### [What needs to be done]
Transcribe exactly, and only, the lines from the one containing "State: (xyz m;" through the last line of the data.

--

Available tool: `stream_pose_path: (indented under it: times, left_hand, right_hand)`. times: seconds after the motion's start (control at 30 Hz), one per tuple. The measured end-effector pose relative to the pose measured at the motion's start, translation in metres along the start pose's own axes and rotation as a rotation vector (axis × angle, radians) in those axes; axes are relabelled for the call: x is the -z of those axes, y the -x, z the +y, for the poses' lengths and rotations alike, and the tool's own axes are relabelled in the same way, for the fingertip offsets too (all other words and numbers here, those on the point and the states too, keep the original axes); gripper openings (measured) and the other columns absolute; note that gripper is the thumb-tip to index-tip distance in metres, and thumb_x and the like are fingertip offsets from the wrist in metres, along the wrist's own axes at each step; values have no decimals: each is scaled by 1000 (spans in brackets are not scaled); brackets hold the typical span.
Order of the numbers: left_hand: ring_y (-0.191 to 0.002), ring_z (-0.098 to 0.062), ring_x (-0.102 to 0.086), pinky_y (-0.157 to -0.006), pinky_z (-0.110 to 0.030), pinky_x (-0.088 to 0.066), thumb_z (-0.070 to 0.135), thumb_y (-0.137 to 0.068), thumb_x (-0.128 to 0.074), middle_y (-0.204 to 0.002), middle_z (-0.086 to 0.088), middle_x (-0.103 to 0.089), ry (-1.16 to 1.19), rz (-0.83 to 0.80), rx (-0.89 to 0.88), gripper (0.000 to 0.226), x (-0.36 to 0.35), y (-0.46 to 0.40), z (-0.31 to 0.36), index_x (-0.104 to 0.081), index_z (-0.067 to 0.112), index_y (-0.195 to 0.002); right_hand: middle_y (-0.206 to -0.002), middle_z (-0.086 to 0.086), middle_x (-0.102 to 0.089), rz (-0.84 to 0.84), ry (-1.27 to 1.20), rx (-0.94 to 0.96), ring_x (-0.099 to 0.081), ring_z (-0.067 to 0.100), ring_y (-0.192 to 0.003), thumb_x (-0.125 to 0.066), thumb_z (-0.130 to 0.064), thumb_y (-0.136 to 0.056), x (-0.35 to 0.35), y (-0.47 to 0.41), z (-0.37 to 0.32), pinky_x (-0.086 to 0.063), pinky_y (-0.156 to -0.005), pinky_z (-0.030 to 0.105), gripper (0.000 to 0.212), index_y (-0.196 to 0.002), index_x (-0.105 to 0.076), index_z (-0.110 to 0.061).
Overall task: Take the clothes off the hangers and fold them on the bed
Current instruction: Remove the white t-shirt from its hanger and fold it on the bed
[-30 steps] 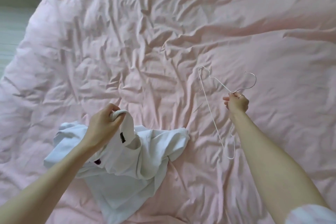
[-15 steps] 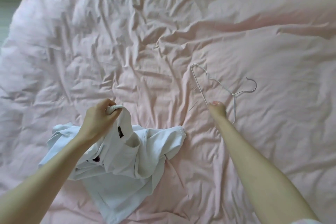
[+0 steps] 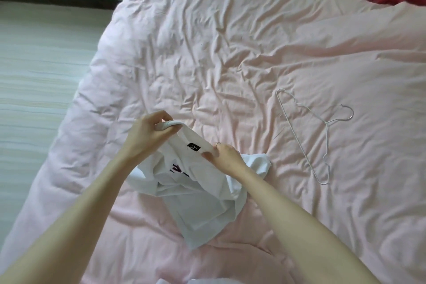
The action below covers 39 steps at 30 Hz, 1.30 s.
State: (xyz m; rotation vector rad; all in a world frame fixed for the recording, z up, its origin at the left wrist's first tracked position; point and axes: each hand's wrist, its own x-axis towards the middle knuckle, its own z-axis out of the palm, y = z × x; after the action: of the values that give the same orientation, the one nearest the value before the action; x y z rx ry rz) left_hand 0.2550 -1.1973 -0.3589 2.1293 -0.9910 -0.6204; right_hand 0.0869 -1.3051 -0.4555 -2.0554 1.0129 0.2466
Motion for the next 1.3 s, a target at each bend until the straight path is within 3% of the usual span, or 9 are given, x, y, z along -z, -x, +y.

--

### [Output]
State: (xyz m; rotation vector rad; all in a world frame fixed for the recording, z up, its origin at the left wrist's first tracked position; point and axes: each hand's wrist, its own x-axis towards the middle knuckle, its own z-axis out of the palm, y = z × x; after the action: of the values that give the same orientation, the one nearest the value before the action; x y z rx ry rz) left_hand 0.2550 -1.1973 -0.3589 2.1293 -0.9910 -0.6204; right_hand 0.0869 -1.3051 -0.4555 -2.0554 1.0129 0.2466
Motion for the next 1.3 s, a target at each bend until the straight path is within 3% of the usual span, or 9 are given, x, y, z along -z, -x, +y.

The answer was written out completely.